NCDOT Bonner Bridge Mitigation Project

NCDOT Bonner Bridge Mitigation Project

Manteo, NC | Wave Attentuation

Implementation of the Atlantic Reefmaker structure was completed in January 2017. The goals associated with Atlantic Reefmaker installation were 1) to provide Submerged Aquatic Vegetation (SAV) mitigation for Bonner Bridge replacement and 2) to contribute to the long-term effort to develop the best strategy and methodology for SAV restoration in North Carolina. The objective of this mitigation project was to reduce the amount of wave energy within the project site. By reducing the wave energy for the area, models estimated that there would be a more continuous cover of SAV (specifically for the seagrasses Halodule wrightii and Zostera marina to expand), thereby leading to an increase in seagrass acreage while providing other ecosystem services. These services included water quality improvement, aquatic habitat creation, reduced sediment movement, and plant community establishment. The wave break proposed in this mitigation plan also created new linkages between intertidal and aquatic environments.

The NC Department of Transportation has conducted monthly monitoring of the Atlantic Reefmaker structure since its installation, while it has hired CSA Ocean Sciences to conduct bi-annual monitoring to record changes of SAV behind the structure. The monthly monitoring reports are designed to study the potential for scour around the structure in the dynamic Pamlico Sound estuary, while the bi-annual reports note the health and coalescence of the SAV, wave attenuation, sediment changes around the structure, and sessile life use of the structure.

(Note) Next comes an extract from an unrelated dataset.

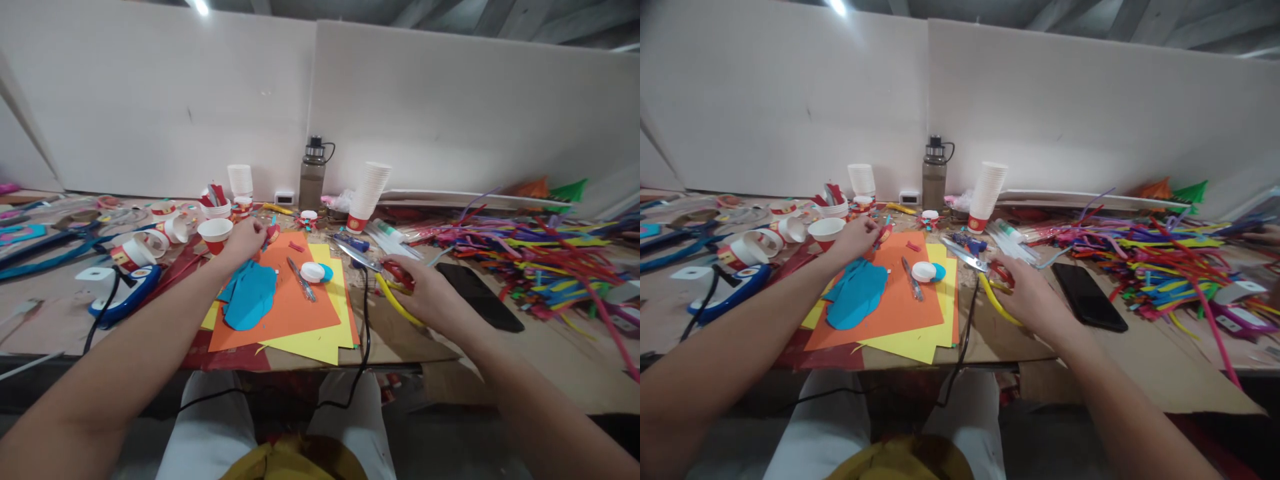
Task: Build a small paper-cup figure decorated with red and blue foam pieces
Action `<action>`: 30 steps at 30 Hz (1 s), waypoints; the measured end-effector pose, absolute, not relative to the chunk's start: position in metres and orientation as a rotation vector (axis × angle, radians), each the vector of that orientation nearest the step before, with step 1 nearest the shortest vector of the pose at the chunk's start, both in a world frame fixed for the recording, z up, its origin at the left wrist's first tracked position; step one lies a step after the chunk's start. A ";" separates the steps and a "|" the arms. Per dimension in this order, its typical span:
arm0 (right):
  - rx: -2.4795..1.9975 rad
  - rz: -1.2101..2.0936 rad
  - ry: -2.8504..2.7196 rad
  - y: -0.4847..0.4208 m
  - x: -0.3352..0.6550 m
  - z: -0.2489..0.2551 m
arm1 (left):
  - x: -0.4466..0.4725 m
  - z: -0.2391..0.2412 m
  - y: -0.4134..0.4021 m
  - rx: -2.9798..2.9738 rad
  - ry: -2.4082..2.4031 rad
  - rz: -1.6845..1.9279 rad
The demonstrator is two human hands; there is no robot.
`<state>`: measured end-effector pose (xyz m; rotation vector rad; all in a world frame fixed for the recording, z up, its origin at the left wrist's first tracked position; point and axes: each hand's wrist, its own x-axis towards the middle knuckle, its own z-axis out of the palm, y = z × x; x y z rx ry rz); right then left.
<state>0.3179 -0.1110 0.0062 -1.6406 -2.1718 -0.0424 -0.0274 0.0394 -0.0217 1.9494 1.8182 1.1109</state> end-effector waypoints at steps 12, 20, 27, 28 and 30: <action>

The Atlantic Reefmaker structure used for Bonner Bridge SAV Mitigation has remained stable and sustained no damage from several storm events which struck the project since its completion in January 2017. Hurricanes Hurricane Maria and Irma that struck off the NC coast that influenced the area of the structure. In 2018, there were several storms that directly affected the structure. These include:

  • A nor’easter in March 2018;
  • Hurricane Florence affected the area from September 13 to 16, 2018 with several high tide surges being experienced over a 24-36 hour period as the storm languished off the coast of North Carolina and moved inland; and,
  • Tropical Storm Michael affected the area on October 12, 2018, bring strong winds and flooding to the area. This storm moved across North Carolina from the south/ southwest to the northeast section of the state.